Kerala’s medical admission imbroglio has taken a turn for the worse, leaving thousands of eligible students in the lurch. With the apex court fixing Rs 11 lakh a year as interim fee for MBBS courses in self-financing medical colleges, students will now have to pay an admission fee of Rs 5 lakh, in addition to a bank guarantee of Rs 6 lakh in a fortnight. The fee regulatory committee had earlier fixed the fee at Rs 5 lakh, which was challenged by the private medical colleges in the High Court.
Evidently, the state government lost out on a golden opportunity to rein in private managements. Many deserving candidates from financially weak backgrounds will be unable to afford the new fee structure. The Opposition has pinned the blame on the LDF government for unnecessarily dilly-dallying, as if there was a tacit pact with the managements.
In a rearguard action, the chief minister has assured that not a single student, who has qualified for admission, will lose her opportunity on account of the new fee structure. Much to their relief, four Christian college managements have come forward assuring students that no sort of bank guarantee would be collected. A couple of other colleges followed suit, while another has offered 50 seats at the Rs 5 lakh fee. On Wednesday, the government persuaded the banks to provide students with bank guarantees based on its assurance.
In other words, the medical colleges get the cushion of bank guarantee, but the onus of providing the same now rests squarely on the government.

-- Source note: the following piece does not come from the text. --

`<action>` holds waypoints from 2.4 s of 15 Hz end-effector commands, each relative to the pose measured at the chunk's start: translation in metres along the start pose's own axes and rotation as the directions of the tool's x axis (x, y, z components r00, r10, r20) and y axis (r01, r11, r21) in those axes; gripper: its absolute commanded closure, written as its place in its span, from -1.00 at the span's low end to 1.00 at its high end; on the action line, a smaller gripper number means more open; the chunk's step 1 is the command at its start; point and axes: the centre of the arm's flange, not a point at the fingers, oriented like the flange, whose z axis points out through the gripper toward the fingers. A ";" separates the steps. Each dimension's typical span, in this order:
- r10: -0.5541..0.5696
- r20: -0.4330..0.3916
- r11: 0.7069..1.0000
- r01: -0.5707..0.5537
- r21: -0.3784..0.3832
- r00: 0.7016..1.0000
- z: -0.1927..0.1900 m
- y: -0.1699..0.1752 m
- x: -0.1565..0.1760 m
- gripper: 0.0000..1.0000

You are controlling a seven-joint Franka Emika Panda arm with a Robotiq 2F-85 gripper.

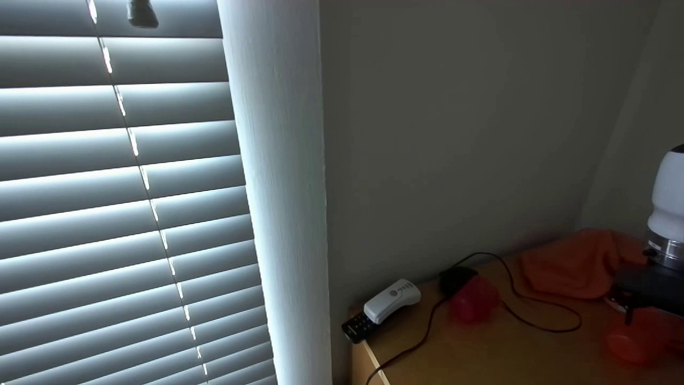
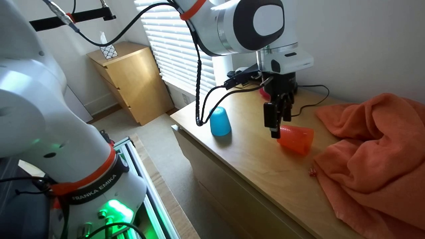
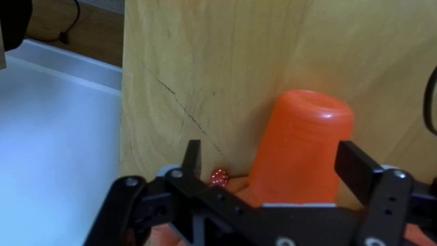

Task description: Put the plastic cups in an upside down position

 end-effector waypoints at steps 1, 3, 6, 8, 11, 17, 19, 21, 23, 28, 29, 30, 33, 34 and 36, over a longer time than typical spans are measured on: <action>0.038 -0.032 0.999 -0.038 -0.008 0.999 0.009 0.004 -0.007 -1.00; 0.042 -0.026 0.999 -0.042 -0.010 0.999 0.015 0.001 -0.006 -1.00; 0.015 -0.029 1.000 -0.015 -0.001 0.999 0.025 -0.003 -0.005 -1.00; -0.019 -0.049 0.999 0.021 0.037 0.999 0.027 -0.008 -0.006 -1.00; -0.040 -0.084 0.996 0.047 0.075 0.996 0.033 -0.014 -0.006 -1.00; -0.065 -0.104 0.993 0.075 0.090 0.992 0.051 -0.019 0.001 -1.00; -0.067 -0.103 0.993 0.076 0.090 0.992 0.054 -0.019 0.003 -0.86; -0.072 -0.069 0.992 0.079 0.098 0.995 0.056 -0.018 0.006 -0.38; -0.067 -0.063 0.993 0.073 0.095 0.996 0.057 -0.014 0.011 -0.24; -0.073 0.097 0.988 0.058 0.146 0.993 0.056 -0.004 0.028 0.02; -0.084 0.143 0.984 0.059 0.170 0.986 0.055 -0.001 0.032 0.02; -0.095 0.182 0.980 0.060 0.192 0.979 0.055 0.001 0.035 0.02; -0.142 0.316 0.966 0.062 0.249 0.938 0.053 0.006 0.039 0.02; -0.152 0.354 0.963 0.058 0.263 0.923 0.050 0.009 0.042 0.02; -0.171 0.424 0.958 0.050 0.282 0.889 0.050 0.015 0.052 0.02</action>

If the government is sincere in its approach, it should ensure that the fee regulatory panel fixes the final fee with immediate effect. The government should either help students get bank guarantees or take up the burden on their behalf. As promised by the chief minister, the government should also look into the option of securing educational loans for deserving students, wherever required. Otherwise, deserving students and, consequently, the state’s medical profession would be the ultimate losers.